Üsküdar Belediyesi’nin neşrettiği “Vakar ve Hüzün -Üsküdar Fotoğrafları” başlıklı albüm gerçekten sanatkârâne bir kitap. Belediye Başkanı Yılmaz Bayat beyi ve esere emek veren diğer kişileri tebrik ediyor ve buna benzer daha nice güzel kitaplar yayınlamaya muvaffak olmalarını niyaz ediyorum.

Şaşkın Fanatikler

“O Müslüman benim gibi düşünmüyor; benim meşrebimden ve mezhebimden değil; görüşleri ve tercihleri başka. O halde o kötü bir Müslümandır, yanılmaktadır...” Böyle hüküm verenler ne büyük bir hatâ ve şaşkınlık içindedirler.

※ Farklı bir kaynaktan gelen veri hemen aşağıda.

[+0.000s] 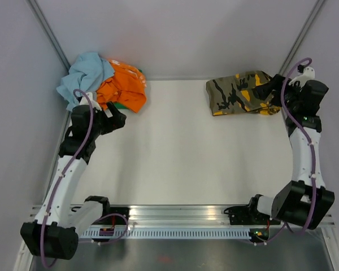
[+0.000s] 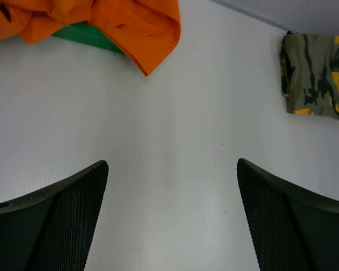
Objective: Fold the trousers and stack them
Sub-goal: Neatly place the folded trousers to the corner
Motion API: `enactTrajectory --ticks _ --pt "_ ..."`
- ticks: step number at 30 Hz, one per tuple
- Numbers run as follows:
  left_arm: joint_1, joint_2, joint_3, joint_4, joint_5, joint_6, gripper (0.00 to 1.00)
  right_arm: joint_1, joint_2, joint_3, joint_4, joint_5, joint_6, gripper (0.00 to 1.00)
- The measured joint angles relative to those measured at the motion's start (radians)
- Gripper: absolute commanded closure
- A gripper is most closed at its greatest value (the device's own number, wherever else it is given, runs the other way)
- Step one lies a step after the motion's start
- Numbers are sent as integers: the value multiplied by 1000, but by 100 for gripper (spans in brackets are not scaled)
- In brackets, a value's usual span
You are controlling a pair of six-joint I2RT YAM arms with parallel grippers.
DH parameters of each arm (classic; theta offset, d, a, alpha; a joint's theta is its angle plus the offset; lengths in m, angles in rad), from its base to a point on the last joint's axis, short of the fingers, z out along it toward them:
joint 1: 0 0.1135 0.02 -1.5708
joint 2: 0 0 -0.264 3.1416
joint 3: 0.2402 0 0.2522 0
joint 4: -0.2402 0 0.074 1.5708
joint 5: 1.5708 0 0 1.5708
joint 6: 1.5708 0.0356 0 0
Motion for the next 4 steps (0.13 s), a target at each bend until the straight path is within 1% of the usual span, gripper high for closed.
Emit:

Müslümanlar çeşitlilik içinde birlik teşkil ederler. Müslümanların meşreblerinin, mezheblerinin, görüşlerinin, tercihlerinin, tarikatlarının bir olması gerekmez.

Önemli olan Müslümanın itikadının sahih olması, Şeriat’ın kesin emirlerini yerine getirmesi, yasaklarından kaçınmasıdır. Meşrebi yüzünden Müslümanı tenkit etmek, sapıklıkla suçlamak büyük bir kendini bilmezliktir.

Müslüman Hanefî veya Şafiî olabilir, Nakşî veya Kadirî olabilir, medrese veya tekke zihniyetli olabilir, şu veya bu metodu uygun görebilir. Kimsenin bu yüzden ona hakaret etmeye, onu dışlamaya hakkı yoktur.

Bizim dinimiz İslâm dinidir. Mezhebimiz, tarikatımız, meşrebimiz, tercihimiz, görüşümüz, uygun bulduğumuz metod ve çalışma sistemi din değildir, din ile özdeşleştirilemez.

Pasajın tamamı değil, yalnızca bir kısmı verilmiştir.